Kenya's Law of Succession Act, Chapter 160 of the Laws of Kenya, has governed inheritance since 1981. It has barely changed since. When a person dies without a valid will, the law describes them as having died intestate, and the Act prescribes exactly how their estate is divided. The problem is that most Kenyans either do not know the rules or assume that family agreements will override them. They rarely do, and courts are the ones left to untangle the consequences.
Under intestate succession, a surviving spouse does not automatically inherit the entire estate. If the deceased left a surviving spouse and children, the spouse receives the personal and household effects absolutely and a life interest in the rest of the estate. A life interest means the spouse can use and benefit from the property during their lifetime but cannot sell, transfer or subdivide it without court approval. Upon the surviving spouse's death, the estate passes to the children. If the deceased left no children, the spouse inherits the entire estate outright.
The complications multiply in polygamous households, which remain common across many Kenyan communities. Where a man dies leaving multiple wives and children from each, the estate is divided among the houses, and disputes over which children belong to which house, which house received more during the deceased's lifetime, and which property was acquired before or after a particular marriage are extremely common. A deceased man with four wives and 31 children, as appeared in one documented 2025 court case, leaves a succession process that can take years and cost the estate more in legal fees than some of the assets being disputed are worth.
The gender dimension of Kenya's succession law has also attracted judicial attention. Section 29C of the Law of Succession Act requires a surviving husband to prove he was financially maintained by his deceased wife before he can inherit her estate. No equivalent burden is placed on widows. In 2025, the High Court declared that provision unconstitutional, finding that it imposed an unfair gender-based hurdle exclusively on men.
For property specifically, the process of transferring a title deed after death requires a grant of representation from the High Court or a Resident Magistrate's Court with jurisdiction in succession matters. The process involves filing a petition, publishing notices, waiting for objections, obtaining a grant, confirming the grant and finally transmitting the property into the names of the beneficiaries. For an uncomplicated estate with no disputes, the process takes a minimum of six to twelve months. For contested estates, it can run for years.
The most common source of disputes is not malice. It is the absence of documentation. When a title deed remains in a deceased person's name for years after death, and family members informally occupy, develop or sell portions of the land without going through the succession process, the resulting tangle of undocumented interests, informal agreements and competing claims becomes extremely difficult and expensive to unwind.
The fix is straightforward but requires action while a person is still alive.

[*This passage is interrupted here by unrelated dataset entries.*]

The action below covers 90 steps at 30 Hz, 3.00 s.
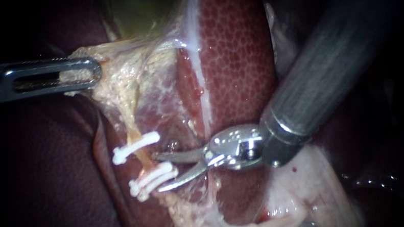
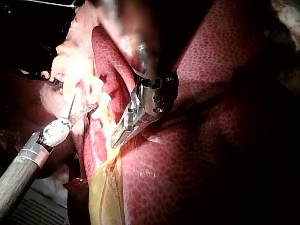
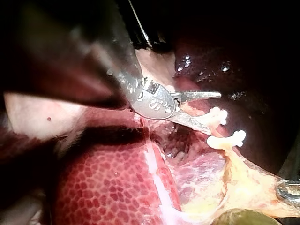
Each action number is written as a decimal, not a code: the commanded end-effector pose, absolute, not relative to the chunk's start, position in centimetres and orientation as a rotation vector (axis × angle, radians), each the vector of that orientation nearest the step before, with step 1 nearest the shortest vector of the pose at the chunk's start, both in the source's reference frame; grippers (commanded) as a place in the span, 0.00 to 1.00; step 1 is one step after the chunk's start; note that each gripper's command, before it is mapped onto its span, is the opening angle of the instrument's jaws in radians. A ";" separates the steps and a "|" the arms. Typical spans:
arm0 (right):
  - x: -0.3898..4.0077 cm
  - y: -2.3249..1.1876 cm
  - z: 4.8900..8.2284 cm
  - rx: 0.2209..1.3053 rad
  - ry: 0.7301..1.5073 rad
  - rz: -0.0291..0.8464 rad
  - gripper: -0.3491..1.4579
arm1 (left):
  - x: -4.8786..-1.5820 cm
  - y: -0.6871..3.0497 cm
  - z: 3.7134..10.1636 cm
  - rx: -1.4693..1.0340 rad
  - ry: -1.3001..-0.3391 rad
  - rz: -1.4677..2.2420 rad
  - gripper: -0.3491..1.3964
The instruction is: Go to the cutting position left tube
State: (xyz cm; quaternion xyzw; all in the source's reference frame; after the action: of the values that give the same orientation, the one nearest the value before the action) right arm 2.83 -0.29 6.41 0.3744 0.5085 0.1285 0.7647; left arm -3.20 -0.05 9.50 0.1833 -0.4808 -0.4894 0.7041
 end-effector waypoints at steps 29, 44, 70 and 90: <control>3.13 -0.32 6.65 0.810 1.105 0.277 0.89 | -3.23 -0.07 9.47 0.406 -1.068 -1.091 0.00; 3.29 -0.40 6.63 0.873 1.120 0.194 0.85 | -3.25 -0.07 9.48 0.405 -1.068 -1.092 0.00; 3.64 -0.42 6.75 0.912 1.118 0.163 0.83 | -3.31 -0.06 9.49 0.402 -1.068 -1.094 0.00; 3.85 -0.36 6.80 0.880 1.133 0.225 0.83 | -3.33 -0.07 9.48 0.400 -1.067 -1.096 0.00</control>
State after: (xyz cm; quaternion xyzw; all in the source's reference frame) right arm 3.86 -0.37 6.80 0.4025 0.5178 0.1030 0.7479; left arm -3.34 -0.08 9.48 0.1790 -0.4798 -0.4930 0.7034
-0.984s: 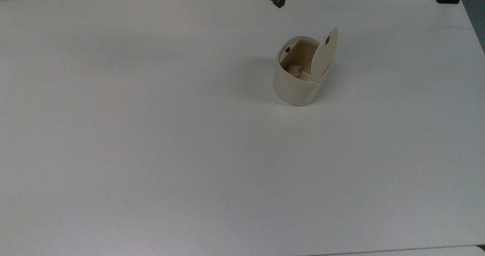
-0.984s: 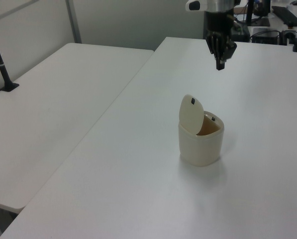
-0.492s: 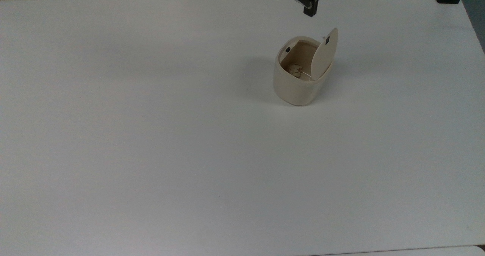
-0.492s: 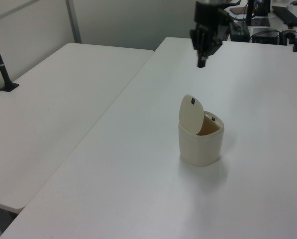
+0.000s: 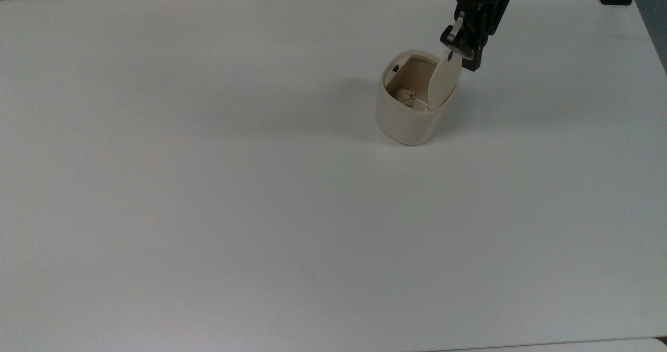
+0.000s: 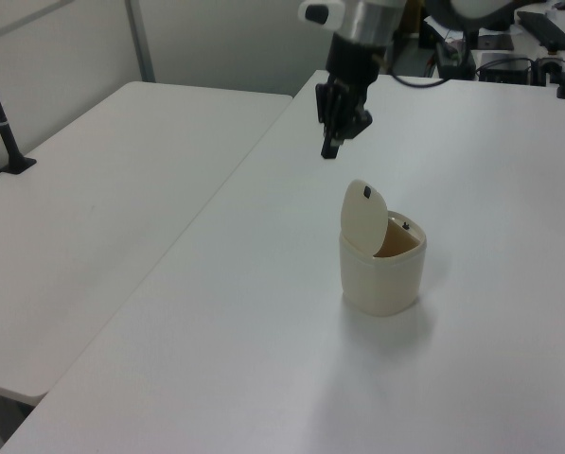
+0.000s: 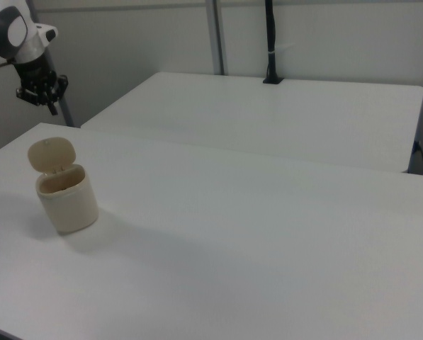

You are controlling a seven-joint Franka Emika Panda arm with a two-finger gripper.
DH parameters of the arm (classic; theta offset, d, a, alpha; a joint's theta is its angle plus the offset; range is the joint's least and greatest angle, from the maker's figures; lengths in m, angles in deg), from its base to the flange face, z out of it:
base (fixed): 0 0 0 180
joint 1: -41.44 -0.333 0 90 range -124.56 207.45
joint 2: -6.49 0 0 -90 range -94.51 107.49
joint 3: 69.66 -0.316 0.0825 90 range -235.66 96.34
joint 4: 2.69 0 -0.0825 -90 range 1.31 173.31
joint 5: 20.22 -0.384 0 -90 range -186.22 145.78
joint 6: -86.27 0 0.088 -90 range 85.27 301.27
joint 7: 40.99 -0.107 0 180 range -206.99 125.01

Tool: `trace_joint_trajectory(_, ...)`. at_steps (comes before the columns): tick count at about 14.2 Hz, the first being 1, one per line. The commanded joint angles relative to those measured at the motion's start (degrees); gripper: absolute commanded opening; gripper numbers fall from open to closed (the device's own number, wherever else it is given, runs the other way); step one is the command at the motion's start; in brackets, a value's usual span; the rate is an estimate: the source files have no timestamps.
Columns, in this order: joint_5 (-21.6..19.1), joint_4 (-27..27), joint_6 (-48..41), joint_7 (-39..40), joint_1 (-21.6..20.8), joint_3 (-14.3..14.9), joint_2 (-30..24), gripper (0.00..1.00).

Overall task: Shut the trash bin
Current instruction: 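Push the upright lid down over the bin opening with the gripper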

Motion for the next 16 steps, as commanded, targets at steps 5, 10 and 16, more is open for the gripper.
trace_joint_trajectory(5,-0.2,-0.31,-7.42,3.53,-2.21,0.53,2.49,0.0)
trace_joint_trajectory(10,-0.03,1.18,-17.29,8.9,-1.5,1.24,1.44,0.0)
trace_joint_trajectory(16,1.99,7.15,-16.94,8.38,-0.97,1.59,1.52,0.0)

A valid will, drawn up by an advocate and properly witnessed, allows a person to direct exactly how their property should be distributed. It does not eliminate succession, but it gives the court a clear instruction to follow rather than a family argument to resolve. A will that is properly drawn costs a fraction of what a contested succession case costs in court fees, advocate fees and lost time.
Kenya's courts are full of disputes that a single document could have prevented.